While I am not one to question our good fortune, I have to wonder if our good fortune is nothing more than our ability to accept and make the most out of what life throws at us. I know people who would not handle six moves as well as our family has. Even Son #1 isn't really unnerved that this is his 4th home (and conceivable, not his last). The kids seem to have adopted our attitudes and make friends where ever they go.
Not that we don't have moments - I still remember the tearful explosion when I learned we were moving to Germany . . . I'm pretty sure a "How the hell am I supposed to maintain a career over there?" came out of my mouth at least once (postscript: I was employed for my current firm over there the whole time). And DrChako did almost get sick when he first saw our current house (which I purchased on my own, without him ever seeing it) prior to us having repainted all of the interior walls, which were various shades of pink and mauve. But all in all, we pretty much roll with whatever comes our way. It makes for a lot less stress and ulcers. And looking back on it all, it makes for a pretty interesting life story that might not have been the same had we never taken that crooked path in front of us.
I contrast that with a young person I work with (or used to work with, after recent events). Lets call this person "Misfortune". Misfortune was a complainer. Misfortune had performance issues (I tend to think there is a link between the two). Misfortune was the kind of person for whom bad luck seemed to be around every corner. Misfortune ran out of gas on a remote work-related trip. Misfortune forgot to renew their license before a business trip and almost was not able to return home because they did not have current identification. The stories went on and on and on for Misfortune.
Misfortune requested a five-week "leave of absence" to complete their professional licensing requirements. This is something that the rest of our employees do in their spare time (what little they have). We compromised and worked out an arrangement where for the next five weeks, Misfortune had some unpaid time off to complete Misfortunte's studies and testing.
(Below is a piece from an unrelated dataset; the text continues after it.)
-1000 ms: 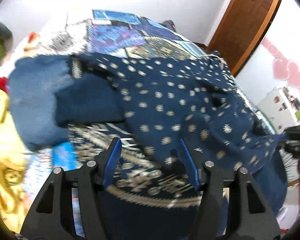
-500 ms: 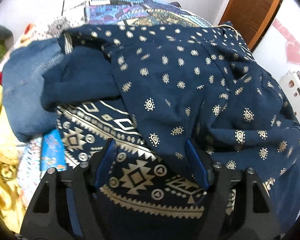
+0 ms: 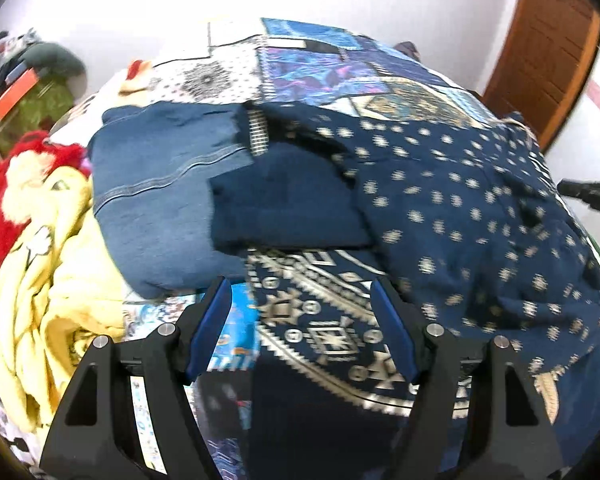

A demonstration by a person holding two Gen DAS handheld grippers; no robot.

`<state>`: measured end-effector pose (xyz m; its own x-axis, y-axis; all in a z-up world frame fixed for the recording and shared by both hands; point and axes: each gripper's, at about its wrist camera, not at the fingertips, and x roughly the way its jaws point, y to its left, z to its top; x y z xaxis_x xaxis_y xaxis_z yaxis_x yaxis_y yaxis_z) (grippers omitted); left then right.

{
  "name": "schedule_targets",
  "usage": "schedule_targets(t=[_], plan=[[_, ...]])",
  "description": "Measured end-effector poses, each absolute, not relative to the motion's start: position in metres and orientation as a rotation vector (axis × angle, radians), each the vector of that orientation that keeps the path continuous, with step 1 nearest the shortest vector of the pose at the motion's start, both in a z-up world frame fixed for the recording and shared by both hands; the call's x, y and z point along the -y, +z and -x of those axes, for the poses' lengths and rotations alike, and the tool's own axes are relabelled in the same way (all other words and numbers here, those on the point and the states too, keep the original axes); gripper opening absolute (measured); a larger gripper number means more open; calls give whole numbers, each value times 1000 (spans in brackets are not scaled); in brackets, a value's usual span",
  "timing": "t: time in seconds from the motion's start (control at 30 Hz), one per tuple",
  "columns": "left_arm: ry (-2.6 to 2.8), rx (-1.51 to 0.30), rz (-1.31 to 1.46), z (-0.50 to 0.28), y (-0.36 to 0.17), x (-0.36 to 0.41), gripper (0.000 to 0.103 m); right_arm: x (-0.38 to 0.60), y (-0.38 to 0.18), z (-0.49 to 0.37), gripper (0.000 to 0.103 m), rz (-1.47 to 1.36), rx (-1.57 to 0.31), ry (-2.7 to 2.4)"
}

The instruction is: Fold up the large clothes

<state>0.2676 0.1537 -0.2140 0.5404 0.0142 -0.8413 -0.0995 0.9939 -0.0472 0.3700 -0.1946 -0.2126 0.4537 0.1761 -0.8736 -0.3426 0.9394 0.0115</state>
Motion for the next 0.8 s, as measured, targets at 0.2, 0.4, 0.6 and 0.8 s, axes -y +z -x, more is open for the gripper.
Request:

When asked if the arrangement was acceptable, Misfortune replied "Well . . . its an arrangement." One week into the five-week plan, after deviating from the arrangement on multiple occassions, Misfortune announced that "I will be taking the full leave of absence" anyway, to accomplish said goals. We accepted Misfortunte's resignation, naturally.
While I think there are people every day who are struck by tragedy they do not bring upon themselves, I think for most people (Misfortune?) there has to be a point where you stop and ask yourself "Do bad things always happen to me? Or do things happen to me that I can only see as bad?"
At some point, life is what you make it.